• STORED DATA:
>>>>

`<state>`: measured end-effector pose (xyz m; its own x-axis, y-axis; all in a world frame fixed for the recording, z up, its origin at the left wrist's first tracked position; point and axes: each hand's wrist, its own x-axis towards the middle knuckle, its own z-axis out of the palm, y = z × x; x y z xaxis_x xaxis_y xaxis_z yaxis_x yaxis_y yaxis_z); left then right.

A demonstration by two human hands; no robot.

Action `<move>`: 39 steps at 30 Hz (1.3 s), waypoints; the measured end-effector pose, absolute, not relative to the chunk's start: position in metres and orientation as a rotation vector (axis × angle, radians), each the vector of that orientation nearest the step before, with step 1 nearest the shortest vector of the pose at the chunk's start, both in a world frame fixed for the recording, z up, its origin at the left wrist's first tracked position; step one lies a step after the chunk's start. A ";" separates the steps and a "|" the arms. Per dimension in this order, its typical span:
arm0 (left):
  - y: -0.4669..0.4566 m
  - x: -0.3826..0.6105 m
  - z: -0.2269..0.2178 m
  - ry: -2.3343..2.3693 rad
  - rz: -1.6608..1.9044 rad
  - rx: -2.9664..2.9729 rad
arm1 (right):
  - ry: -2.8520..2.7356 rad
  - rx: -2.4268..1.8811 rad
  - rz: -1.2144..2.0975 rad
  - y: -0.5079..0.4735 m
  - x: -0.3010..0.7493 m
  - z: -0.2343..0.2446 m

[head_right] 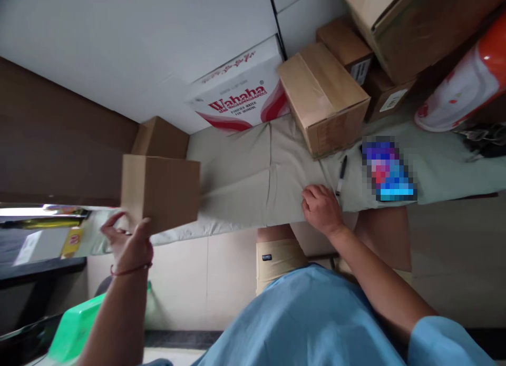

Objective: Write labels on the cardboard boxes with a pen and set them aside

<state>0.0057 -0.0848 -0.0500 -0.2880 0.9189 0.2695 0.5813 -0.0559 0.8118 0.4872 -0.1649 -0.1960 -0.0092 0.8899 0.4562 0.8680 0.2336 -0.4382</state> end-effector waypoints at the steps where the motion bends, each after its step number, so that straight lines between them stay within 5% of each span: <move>1: -0.099 0.017 -0.054 1.852 1.280 1.566 | -1.831 -1.602 0.076 -0.164 0.488 -0.196; 11: -0.145 0.151 -0.056 1.161 0.810 1.677 | -0.931 -1.338 1.058 -0.211 0.519 -0.161; 21: -0.122 0.224 -0.093 0.970 0.877 1.799 | -1.142 -1.484 0.899 -0.279 0.539 -0.161; 29: -0.143 0.219 -0.124 1.005 1.039 1.328 | -1.204 -1.440 0.790 -0.262 0.543 -0.149; 39: -0.157 0.218 -0.095 1.111 1.277 1.223 | -0.812 -1.354 1.011 -0.247 0.537 -0.122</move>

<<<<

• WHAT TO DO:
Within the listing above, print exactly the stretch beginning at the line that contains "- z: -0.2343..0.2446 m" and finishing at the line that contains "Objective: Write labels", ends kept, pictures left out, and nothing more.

• PROBLEM SOLUTION:
  - z: -0.2343..0.2446 m

[head_right] 

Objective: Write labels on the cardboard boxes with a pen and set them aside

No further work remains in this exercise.